Pemerintah dianggap ikut bertanggung jawab atas kerusuhan yang terjadi di Maluku.
TNI dan Polri juga ikut terlibat dalam kerusuhan yang menimbulkan jatuhnya ribuan
korban jiwa.
Begitulah inti materi eksepsi yang dibacakan Alex saat persidangan kemarin di PN
Jakarta Utara. Selama membaca eksepsi tersebut, Alex tampil yakin di hadapan
majelis hakim yang dipimpin I Wayan Padang SH serta jaksa R. Hendrik Silaen dan
Nico Bermus.
Alex maupun Semmy didampingi 11 pengacara yang dikoordinasi Christian Raharjaan
cs. Dua tokoh RMS itu juga didampingi puluhan suporter. Tak jelas asal mereka.
Yang pasti, di lihat dari fisik dan logat bahasanya, mereka berasal dari Maluku.
Setiap kali dibaca eksepsinya, puluhan suporter tanpa dikomando langsung berteriak
"Merdeka!". Sebagian besar mereka memenuhi ruang sidang. Tak satu pun kursi
pengunjung tersisa oleh para suporter.
Bahkan, di luar ruang sidang, sejumlah suporter tampak bergerombol sambil
membentangkan spanduk bernada kecaman atas jalannya persidangan. Polisi pun
waspada untuk mengamankan persidangan.
Seperti diketahui, Semmy dan Alex didakwa berlapis. Dalam dakwaan primernya,
mereka didakwa melanggar pasal 106 jo pasal 55 ayat 1 ke-1 jo pasal 64 ayat 1
KUHP tentang upaya melakukan makar, dengan ancaman pidana penjara seumur
hidup atau maksimal 20 tahun. Tindakan Manuputty yang dianggap sebagai makar
adalah pengibaran bendera Republik Maluku Selatan (RMS) saat peringatan ulang
tahun RMS pada April 2002.
Di dakwaan subsider, keduanya didakwa pasal 110 (1) jo pasal 106 jo pasal 64 (1)
KUHP tentang permufakatan melakukan kejahatan dengan ancaman pidana penjara
maksimal 6 tahun. Dakwaan lain adalah pelanggaran pasal 110 (2) ke-1 jo pasal 106
jo pasal 55 (1) ke-1 pasal 64 (1) KUHP mengenai mempersiapkan kejahatan.
Dakwaan ke-4, terdakwa dituduh melanggar pasal 49 UU No. 23/PRT/1959, yakni
perbuatan yang bisa menimbulkan hal-hal berbahaya.

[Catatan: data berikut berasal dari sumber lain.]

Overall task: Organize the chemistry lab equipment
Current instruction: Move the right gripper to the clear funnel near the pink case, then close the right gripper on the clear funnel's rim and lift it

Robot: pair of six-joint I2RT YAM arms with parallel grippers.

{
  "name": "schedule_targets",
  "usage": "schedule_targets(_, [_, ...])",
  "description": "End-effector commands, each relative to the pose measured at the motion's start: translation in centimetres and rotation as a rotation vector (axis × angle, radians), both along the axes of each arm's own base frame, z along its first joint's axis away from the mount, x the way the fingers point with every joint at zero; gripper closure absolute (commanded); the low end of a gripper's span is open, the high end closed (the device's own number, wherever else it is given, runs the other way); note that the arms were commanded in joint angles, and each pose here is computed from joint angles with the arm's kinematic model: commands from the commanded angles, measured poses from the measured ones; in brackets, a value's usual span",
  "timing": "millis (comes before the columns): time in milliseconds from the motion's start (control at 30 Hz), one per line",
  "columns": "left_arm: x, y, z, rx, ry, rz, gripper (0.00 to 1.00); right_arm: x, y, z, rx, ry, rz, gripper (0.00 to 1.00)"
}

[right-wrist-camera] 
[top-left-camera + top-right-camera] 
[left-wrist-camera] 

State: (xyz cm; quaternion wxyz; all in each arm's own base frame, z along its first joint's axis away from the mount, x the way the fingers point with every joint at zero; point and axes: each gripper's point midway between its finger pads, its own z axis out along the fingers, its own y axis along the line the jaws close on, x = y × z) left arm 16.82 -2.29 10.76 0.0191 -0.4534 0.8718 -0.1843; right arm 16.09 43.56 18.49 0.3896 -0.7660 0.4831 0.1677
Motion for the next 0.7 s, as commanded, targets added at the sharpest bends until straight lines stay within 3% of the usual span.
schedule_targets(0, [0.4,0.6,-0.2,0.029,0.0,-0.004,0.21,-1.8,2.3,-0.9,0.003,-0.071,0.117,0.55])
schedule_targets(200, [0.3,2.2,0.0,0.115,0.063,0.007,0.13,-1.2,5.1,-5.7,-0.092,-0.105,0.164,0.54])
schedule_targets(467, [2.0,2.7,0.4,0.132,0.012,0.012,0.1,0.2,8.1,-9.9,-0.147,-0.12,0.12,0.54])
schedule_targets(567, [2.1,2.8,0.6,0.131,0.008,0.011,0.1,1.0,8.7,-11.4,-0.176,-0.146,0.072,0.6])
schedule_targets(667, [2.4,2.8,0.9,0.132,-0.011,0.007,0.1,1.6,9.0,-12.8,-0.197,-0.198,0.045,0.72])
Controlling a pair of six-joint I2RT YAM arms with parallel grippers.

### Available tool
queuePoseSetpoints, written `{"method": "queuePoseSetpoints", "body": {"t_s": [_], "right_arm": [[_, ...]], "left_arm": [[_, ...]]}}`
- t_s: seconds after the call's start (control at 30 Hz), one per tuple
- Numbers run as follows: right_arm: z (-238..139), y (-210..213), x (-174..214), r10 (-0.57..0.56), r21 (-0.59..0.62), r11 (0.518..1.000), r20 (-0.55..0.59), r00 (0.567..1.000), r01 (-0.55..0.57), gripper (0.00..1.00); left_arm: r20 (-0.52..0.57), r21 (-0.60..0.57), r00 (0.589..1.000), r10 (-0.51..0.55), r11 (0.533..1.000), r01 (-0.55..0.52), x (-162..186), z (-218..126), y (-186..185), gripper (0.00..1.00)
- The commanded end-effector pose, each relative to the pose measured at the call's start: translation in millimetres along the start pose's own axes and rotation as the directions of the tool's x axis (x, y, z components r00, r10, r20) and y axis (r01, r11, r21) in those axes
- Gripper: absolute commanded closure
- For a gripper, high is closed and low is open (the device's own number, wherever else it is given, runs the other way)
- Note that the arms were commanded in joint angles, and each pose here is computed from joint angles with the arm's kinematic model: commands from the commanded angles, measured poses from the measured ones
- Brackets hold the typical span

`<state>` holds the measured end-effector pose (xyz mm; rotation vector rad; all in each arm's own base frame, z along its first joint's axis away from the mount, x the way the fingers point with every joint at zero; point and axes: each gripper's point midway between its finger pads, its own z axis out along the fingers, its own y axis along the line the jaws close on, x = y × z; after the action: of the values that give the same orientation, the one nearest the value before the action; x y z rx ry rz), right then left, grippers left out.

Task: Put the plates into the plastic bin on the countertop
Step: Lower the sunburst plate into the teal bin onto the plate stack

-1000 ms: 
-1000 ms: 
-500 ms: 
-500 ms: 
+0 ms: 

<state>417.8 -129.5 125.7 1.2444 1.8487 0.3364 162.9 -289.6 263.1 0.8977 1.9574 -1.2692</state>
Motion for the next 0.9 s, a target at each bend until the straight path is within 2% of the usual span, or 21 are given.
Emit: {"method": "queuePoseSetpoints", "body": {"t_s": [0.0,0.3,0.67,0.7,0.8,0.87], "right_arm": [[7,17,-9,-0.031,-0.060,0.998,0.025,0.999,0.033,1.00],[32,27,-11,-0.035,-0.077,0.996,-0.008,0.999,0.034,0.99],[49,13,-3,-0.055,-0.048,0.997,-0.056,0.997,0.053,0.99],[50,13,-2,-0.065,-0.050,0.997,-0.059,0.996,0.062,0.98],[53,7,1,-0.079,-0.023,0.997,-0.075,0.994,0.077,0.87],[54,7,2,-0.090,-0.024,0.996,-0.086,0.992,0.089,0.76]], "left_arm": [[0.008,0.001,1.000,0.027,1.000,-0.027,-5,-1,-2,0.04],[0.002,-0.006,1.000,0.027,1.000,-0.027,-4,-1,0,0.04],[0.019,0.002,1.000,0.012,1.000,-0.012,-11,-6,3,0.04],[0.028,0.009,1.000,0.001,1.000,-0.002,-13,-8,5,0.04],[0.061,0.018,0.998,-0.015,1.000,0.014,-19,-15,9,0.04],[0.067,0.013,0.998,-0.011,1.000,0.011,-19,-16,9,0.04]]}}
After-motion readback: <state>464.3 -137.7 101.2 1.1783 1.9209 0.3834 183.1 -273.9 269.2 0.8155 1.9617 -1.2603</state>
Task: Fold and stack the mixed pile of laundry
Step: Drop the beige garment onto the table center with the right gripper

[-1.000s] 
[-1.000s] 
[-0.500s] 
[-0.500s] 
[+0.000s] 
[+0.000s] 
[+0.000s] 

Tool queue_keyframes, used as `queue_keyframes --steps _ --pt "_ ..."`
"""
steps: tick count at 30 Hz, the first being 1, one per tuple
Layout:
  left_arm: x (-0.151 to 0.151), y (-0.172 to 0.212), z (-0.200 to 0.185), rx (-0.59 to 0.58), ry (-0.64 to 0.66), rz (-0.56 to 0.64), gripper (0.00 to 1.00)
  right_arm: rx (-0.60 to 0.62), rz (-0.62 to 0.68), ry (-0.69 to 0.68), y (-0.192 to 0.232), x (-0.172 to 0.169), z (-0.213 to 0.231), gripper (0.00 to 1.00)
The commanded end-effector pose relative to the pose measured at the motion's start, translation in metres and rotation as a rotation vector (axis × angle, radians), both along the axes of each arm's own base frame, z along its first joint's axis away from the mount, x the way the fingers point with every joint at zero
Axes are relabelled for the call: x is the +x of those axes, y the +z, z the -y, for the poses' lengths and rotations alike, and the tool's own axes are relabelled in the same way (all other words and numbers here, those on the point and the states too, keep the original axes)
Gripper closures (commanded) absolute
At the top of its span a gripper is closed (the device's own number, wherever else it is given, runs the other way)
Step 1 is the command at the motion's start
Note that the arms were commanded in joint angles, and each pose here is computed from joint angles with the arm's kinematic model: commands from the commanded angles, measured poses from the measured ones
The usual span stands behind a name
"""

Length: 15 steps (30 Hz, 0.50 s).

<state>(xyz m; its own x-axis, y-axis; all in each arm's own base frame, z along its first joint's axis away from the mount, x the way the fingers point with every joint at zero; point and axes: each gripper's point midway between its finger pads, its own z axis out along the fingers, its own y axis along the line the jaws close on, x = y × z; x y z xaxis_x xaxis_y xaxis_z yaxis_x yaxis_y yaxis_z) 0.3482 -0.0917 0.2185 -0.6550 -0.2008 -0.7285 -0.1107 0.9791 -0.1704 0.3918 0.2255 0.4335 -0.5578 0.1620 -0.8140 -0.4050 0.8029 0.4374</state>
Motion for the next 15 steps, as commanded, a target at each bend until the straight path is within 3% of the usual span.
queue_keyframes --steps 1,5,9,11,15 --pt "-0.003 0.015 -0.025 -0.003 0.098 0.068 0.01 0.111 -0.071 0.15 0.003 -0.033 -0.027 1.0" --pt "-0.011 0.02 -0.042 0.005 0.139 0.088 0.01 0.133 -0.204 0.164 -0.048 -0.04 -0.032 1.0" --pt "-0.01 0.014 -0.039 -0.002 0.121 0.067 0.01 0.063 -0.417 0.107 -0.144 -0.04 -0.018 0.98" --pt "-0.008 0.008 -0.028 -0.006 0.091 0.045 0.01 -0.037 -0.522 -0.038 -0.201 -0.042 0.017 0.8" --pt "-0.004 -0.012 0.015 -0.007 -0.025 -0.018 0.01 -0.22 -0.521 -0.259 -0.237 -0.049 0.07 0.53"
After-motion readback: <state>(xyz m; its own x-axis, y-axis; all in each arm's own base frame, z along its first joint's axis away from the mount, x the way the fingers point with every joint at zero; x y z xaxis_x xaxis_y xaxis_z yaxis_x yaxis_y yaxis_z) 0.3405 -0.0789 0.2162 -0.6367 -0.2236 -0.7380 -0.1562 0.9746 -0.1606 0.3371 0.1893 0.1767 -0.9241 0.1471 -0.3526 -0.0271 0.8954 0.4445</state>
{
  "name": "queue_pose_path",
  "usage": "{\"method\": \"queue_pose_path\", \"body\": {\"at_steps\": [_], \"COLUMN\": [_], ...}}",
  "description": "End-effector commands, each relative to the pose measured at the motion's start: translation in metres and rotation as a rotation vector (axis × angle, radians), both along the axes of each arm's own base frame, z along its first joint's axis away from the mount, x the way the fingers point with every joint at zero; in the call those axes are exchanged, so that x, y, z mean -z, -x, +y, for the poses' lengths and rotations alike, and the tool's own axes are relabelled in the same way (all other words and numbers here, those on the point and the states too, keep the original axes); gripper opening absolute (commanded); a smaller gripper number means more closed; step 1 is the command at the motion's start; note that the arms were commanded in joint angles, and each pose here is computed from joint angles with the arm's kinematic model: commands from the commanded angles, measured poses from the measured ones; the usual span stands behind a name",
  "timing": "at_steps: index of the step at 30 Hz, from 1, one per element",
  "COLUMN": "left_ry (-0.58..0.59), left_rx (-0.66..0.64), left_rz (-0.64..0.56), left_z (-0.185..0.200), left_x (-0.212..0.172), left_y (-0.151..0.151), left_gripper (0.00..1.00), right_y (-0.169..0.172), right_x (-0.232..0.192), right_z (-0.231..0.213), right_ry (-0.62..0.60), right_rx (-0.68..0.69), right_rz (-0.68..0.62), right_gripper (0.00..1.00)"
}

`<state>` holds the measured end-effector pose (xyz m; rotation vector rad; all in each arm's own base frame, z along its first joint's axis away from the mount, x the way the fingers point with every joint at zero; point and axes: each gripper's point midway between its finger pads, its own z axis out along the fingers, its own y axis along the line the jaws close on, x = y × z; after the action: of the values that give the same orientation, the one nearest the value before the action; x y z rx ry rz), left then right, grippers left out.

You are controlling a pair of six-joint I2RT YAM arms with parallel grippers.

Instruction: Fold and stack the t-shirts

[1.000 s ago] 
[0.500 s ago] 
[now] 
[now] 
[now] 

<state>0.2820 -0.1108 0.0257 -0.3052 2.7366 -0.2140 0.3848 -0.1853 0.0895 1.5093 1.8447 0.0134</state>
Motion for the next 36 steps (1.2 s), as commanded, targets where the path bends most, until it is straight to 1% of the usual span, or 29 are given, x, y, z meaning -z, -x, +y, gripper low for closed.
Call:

Di persidangan kemarin, kedua terdakwa masing-masing membaca eksepsinya
sendiri, selain yang disampaikan tim penasihat hukum, yang dipimpin Christian
Raharjaan. Dalam eksepsi yang diawali oleh terdakwa Semmy, disebutkan bahwa
FKM merupakan lembaga kajian yang meneliti soal keabsahan negara RMS
berdasarkan aspek hukum, politik, demokrasi, hak asasi, dan budaya.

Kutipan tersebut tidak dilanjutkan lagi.